An emergency call box outside Norris Hall on the campus of Virginia Tech. (Photo: Chip Somodevilla/Getty Images)

An emergency call box outside Norris Hall on the campus of Virginia Tech. (Photo: Chip Somodevilla/Getty Images)

In the wacky world of Washington D.C., policy issues are often consigned to self-contained stove pipes by the media and single-issue advocates.

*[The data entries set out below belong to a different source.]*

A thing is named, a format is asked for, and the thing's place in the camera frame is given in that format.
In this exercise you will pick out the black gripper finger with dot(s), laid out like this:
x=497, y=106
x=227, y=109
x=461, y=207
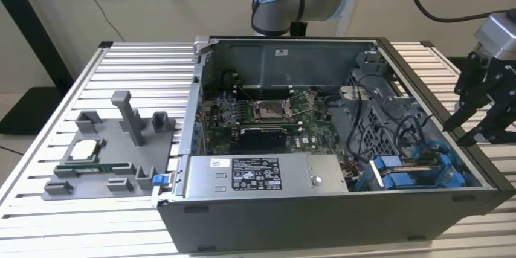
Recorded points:
x=493, y=113
x=463, y=101

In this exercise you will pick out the hard disk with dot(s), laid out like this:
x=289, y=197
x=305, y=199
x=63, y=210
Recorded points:
x=396, y=179

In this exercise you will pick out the metal disk bay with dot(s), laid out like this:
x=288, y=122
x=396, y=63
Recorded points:
x=375, y=110

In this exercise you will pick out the black RAM slot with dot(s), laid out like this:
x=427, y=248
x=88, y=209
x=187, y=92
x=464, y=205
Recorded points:
x=261, y=91
x=265, y=122
x=265, y=125

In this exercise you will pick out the green motherboard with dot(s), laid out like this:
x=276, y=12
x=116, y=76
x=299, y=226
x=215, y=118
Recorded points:
x=319, y=128

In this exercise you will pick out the CPU socket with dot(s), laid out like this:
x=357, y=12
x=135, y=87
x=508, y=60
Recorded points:
x=269, y=110

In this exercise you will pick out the black graphics card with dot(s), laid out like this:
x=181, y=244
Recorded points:
x=261, y=138

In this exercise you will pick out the black open PC case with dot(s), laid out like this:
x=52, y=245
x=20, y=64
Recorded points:
x=323, y=224

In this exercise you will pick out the silver power supply unit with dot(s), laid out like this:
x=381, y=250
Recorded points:
x=209, y=176

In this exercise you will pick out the blue plastic clip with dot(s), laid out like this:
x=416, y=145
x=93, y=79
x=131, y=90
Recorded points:
x=160, y=179

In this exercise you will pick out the grey parts rack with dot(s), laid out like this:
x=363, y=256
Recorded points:
x=116, y=146

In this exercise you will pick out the green RAM stick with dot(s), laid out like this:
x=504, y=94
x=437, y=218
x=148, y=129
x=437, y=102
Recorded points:
x=104, y=167

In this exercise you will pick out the silver CPU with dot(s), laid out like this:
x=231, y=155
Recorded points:
x=85, y=149

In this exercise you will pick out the black stand with base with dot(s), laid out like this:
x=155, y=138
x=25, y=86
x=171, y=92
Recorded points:
x=36, y=110

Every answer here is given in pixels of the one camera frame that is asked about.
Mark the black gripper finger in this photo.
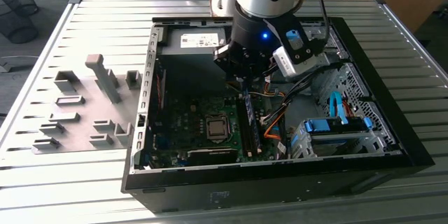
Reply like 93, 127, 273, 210
212, 45, 248, 90
246, 52, 273, 90

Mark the blue RAM stick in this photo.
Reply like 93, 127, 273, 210
242, 87, 262, 153

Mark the black RAM slot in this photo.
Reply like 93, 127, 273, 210
236, 94, 253, 157

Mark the grey power supply unit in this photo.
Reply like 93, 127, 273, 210
158, 27, 233, 96

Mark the grey metal drive cage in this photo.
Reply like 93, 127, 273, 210
300, 22, 350, 83

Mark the silver CPU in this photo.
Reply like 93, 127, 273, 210
208, 121, 226, 136

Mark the hard disk in blue carrier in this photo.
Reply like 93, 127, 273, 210
302, 115, 373, 134

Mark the green motherboard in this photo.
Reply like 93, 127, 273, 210
145, 94, 281, 169

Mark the CPU socket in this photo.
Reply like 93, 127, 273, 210
204, 113, 233, 143

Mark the black graphics card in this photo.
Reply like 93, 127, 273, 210
185, 147, 238, 166

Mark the grey metal disk bay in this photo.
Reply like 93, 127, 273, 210
288, 119, 401, 161

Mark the grey parts rack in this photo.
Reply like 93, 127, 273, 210
30, 54, 142, 156

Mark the black PC case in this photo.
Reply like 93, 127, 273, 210
120, 16, 436, 214

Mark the black mesh waste bin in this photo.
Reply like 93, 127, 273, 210
0, 0, 38, 44

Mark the black camera bracket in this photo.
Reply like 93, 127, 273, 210
262, 18, 325, 65

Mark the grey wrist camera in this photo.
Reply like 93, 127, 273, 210
272, 46, 317, 78

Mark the multicolour power wire bundle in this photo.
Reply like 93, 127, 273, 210
225, 82, 285, 98

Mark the black cable bundle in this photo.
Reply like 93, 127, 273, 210
260, 71, 316, 126

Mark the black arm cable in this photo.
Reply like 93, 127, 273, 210
309, 0, 332, 49

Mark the blue flat wire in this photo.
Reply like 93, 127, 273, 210
329, 90, 349, 125

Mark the orange flat wire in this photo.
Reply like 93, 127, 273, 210
262, 118, 282, 140

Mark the red flat wire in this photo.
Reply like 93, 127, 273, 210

As a result, media stories on Topic A oftentimes neglect to broaden the policy dialogue, and thus inform policymakers, by bringing in closely related issues contained in Topic B. Why the media does this is subject to some debate; the fact that it happens is not debatable.

Take for example recent coverage of two closely related topics: sexual assault in the military, and sexual assault on college campuses.

Yesterday, National Public Radio (NPR) filed a report entitled “Campus Rape Reports Are Up, And Assaults Aren’t the Only Reason.” Culling data from the Department of Education, and, no doubt in part because of the administration’s new report on how to combat campus sexual assault, NPR found that reported forcible rapes at four-year colleges increased 49 percent between 2008 and 2012.

NPR concludes that “sexual assault is a persistent and ugly problem on college campuses,” but also concludes that there is a silver lining in this explosion in reported rapes: “there’s also a way to look at the rise in reports and see something positive: It means more students are willing to come forward and report this underreported crime.”

There is no doubt that sexual assault on college campuses is a serious issue, and one that must be approached in a sober, measured manner, as Heritage has written.

While NPR concludes that the increase in reported sexual assault on college campuses is “something positive,” in another policy pipe stove, an Associated Press and Washington Post report today notes that sexual assault in the military have risen 50 percent. According to this article, the military has “long struggled to get victims to report sexual assault in a stern military culture.” In other words, the military has a growing problem.

So an increase in reporting on college campuses is something positive, but an increase in reporting in the military is proof of systemic problems? Only in Washington.

Critics of the military’s criminal justice system, like Sen. Kirsten Gillibrand (D–N.Y.), will no doubt castigate military leaders for the increase in reported sexual assaults, repeating the call to radically upend the chain of command. But as we wrote in our special report “Sexual Assault In the Military: Understanding the Problem and How to Fix It,” the Gillibrand scheme, if enacted, would result in fewer sexual assault prosecutions, more sexual assaults, and would fundamentally weaken our ability to fight and win wars. That is why we recommended other reforms to the military justice system—many of which Congress passed last year.

Heritage is studying the issues surrounding campus sexual assault, including the recommendations recently published by the Obama administration. Like we did with regard to the issue of military sexual assault, Heritage will write a fact-based, sober assessment of the problem and how to fix it.